▶ **Directions for this task**
Please copy out all lines of the entries that contain the word "floor".

▶ **Task data**
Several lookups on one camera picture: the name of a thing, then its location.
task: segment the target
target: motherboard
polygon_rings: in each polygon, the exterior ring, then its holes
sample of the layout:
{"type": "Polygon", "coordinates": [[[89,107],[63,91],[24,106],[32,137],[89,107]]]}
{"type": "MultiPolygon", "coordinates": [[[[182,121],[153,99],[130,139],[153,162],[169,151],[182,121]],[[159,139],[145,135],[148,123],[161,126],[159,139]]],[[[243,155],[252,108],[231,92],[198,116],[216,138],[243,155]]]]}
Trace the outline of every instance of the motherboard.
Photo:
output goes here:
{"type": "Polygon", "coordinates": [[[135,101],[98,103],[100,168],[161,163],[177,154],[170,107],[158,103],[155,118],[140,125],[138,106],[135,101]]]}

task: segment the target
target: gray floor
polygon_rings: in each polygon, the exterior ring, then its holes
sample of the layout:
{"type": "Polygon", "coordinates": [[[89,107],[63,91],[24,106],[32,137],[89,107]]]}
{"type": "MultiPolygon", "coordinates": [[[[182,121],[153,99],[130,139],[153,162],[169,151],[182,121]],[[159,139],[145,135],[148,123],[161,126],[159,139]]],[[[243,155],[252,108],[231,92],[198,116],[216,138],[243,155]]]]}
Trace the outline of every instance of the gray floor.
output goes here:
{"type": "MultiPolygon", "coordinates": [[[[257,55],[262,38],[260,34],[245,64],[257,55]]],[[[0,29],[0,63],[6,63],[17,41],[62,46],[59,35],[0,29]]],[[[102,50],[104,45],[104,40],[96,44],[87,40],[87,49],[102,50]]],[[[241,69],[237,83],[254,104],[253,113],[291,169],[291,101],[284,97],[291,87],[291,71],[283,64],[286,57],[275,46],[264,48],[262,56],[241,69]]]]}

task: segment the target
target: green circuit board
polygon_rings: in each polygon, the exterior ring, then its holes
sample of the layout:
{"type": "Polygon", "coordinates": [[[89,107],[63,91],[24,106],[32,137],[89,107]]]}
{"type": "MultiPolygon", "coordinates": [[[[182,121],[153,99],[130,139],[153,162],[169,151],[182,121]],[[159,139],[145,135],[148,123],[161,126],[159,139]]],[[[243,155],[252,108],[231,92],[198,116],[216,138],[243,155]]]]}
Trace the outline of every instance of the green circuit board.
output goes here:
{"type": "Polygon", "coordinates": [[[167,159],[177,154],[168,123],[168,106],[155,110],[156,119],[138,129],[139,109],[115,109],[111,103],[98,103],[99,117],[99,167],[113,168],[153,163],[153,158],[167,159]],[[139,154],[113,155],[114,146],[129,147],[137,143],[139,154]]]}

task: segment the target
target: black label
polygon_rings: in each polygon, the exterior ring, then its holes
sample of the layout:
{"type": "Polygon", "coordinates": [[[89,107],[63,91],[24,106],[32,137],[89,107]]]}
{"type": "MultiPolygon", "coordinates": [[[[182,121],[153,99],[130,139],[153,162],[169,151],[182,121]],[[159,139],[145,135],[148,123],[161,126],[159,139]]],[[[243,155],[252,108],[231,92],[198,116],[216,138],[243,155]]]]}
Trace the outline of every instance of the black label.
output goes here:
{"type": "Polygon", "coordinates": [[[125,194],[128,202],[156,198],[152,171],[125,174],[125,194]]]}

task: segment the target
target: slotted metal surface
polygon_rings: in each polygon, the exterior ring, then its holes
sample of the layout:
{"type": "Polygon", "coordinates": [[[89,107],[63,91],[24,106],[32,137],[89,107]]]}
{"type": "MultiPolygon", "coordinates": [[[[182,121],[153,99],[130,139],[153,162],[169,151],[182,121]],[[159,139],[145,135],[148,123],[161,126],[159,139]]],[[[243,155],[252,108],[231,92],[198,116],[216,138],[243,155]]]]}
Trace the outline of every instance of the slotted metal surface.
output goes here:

▶ **Reply**
target: gray floor
Trace the outline of every instance of the gray floor.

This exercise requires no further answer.